Ахматова высоко ценила верность Музе, видя в этом условие подлинного существования поэта.
Действительно, Муза постоянно приходила к узнику под номером Р-218 и шептала ему строки, он запоминал их, затверживал, идя на работу, повторял в тундре, так как в лагере отнимали бумагу и карандаши, а находя их, наказывали... Товарищи часто обращали внимание на Василенко: “Что ты все бормочешь! О чем и зачем?” А это он запоминал стихи, запоминал наговоренное Музой, чтобы потом, только в 1958 году, когда это стало возможным, перенести на бумагу.
Ей, Северной Музе, Василенко посвятил вдохновенные строки, уложенные в чеканную форму классического сонета:
Забудься и усни! Не приходи обратно!
Бездействующей, сны не снятся ли тебе?
На выступе скалы зари нежданной пятна.
Как мысль о сумраке и о твоей судьбе!
Ей же, Музе:
Ты проходила здесь, вздохнула, потемнела,
Волною нареклась, быть может, умерла?..
Не молкнет гул валов, ты разбудила море,
Ты вновь жива, плывешь в туманах синих взгорий,
А здесь, у берега, волна колышет труп,
Обвитый травами, сапфирами одетый:
Смотрю в безумии, как очерк брызжет света,
Касаясь бледных рук, твоих бессмертных губ.
“Бессмертные губы” Музы продиктовали поэту его северные строки, как рифмованные — “Мой дом”, “Прощание с солнцем”, “Два кустарника”, “Воспоминание”, “Ода погибшим”, “На закате”, “Цветок”, “В Абези”, так и нерифмованные — “Северные верлибры”, которые нравились Ахматовой.
Она говорила автору, что вообще-то не любит верлибры, но его — принимает, потому что “они родились в том жестоком мире и их ритмы и создали эти стихи”. “Мой дом” она знала наизусть, а про “Пургу в тундре” (Василенко приводит это стихотворение от 1956—1962—1988 гг. в письме ко мне) сказала: “Это стихотворение ново и по содержанию и по форме”.
Ахматова, как это было ей свойственно, смотрела в корень. Стихи Василенко о Севере, при всей их кажущейся традиционности, отличаются подлинной новизной. Их не спутаешь с другими.

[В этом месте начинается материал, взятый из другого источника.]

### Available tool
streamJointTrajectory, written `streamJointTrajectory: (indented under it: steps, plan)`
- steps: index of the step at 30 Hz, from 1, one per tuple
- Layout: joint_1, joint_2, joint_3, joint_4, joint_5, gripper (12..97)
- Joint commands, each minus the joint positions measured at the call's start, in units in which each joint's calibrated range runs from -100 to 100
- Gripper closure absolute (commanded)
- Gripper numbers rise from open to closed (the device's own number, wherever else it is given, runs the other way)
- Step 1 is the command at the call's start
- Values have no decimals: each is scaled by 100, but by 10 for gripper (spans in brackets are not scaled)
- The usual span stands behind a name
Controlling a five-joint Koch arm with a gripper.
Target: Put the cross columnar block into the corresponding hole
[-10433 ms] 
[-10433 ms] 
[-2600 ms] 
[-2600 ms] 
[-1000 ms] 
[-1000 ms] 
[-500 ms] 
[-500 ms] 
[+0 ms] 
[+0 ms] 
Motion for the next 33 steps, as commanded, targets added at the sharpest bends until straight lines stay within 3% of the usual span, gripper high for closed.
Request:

Новая жестокая действительность, в которой человек оказался, и новая, непривычная для него, жителя средней полосы России, природа породили и новые эстетические отношения с реальностью. Здесь нет места романтизации предмета. Здесь — страна Абсурда. Где не разрешалось думать о том, что оставил, к чему был привязан. Характерный эпитет, сопровождающий все признаки предметов в художественном мире Василенко, — пустой.
Пустой
овраг,
пустая
мертвая река, травы под
пустым
бугром... — все мир великой
пустоты
— безлюдный и холодный, где “небосвод неумолимый”, “суровый и непримиренный, и на века застывший снег”, где “ветер и снег стерегут не хуже брата моего — человека”.

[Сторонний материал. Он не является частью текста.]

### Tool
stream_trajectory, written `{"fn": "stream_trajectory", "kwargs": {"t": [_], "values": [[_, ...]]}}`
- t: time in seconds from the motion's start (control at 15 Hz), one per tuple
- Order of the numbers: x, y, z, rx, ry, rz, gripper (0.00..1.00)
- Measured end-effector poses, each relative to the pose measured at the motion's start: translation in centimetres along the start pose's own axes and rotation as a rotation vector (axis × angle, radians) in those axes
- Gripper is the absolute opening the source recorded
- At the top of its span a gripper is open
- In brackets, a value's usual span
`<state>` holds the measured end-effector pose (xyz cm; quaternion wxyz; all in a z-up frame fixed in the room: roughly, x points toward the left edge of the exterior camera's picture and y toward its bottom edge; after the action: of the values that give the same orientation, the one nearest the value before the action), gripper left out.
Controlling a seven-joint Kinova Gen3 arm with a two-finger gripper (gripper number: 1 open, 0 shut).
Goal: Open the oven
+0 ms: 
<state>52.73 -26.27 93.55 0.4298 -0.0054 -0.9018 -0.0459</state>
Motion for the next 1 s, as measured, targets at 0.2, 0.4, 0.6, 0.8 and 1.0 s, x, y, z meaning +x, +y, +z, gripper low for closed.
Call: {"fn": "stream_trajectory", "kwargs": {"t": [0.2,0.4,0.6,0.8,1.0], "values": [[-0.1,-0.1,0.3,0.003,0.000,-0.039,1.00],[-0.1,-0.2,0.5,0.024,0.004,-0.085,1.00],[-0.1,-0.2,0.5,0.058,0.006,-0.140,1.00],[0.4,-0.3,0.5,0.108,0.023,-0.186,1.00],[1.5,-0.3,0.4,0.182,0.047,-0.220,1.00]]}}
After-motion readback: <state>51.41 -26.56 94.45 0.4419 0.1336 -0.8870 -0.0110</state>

Одним словом, “постылый, нагой круг”, из которого нет исхода:
О чем здесь можно говорить поэту?
О горечи волненья своего,
О том, что белой ночью много света,
Но этот свет не греет никого!
И все же поэт Виктор Василенко сумел рассказать о человеке, о его экзистенциальном “стоянии в просвете бытия” (Хайдеггер), где даже отношения с враждебным миром природы, оказывается, можно установить — и они устанавливаются, если человек помнит о том, что он Человек. Что даже здесь, быть может особенно здесь, ему открывается опыт и дар живого человеческого сердца. Тогда и рассказ об этом — точный и конкретный — возвышается до высокой Поэзии, до Сказки со счастливым концом, которые припасла Судьба постаревшему мальчику в ледяном царстве Снежной королевы:
И маленький цветок у моих ног,
Преобразившийся, подобный брату,
Который утром я подрезать мог,
Неосторожно опустив лопату,
Качается, веселый и живой,
Доверчивый, и с ним легко и просто.
Но жаль, что он, поднявшись над травой,
Себе немного не прибавил роста.
Он близок мне, и ближе, верно, нет:
Он нагибает стебель свой упругий
И смотрит тихо, расточая свет,
Лаская сердце, помня про услугу.
(“Цветок”)
Цветок, преобразившийся, подобно брату, как чудо, подошедший к жилью моему, — потому что я утром пожалел его, проявив предельное внимание, — не опустил неосторожно лопату — вот формула василенковского гуманизма, открытия и переживания живого кровного родства человека и природы, взаимно с п а с а- ю щ и х друг друга.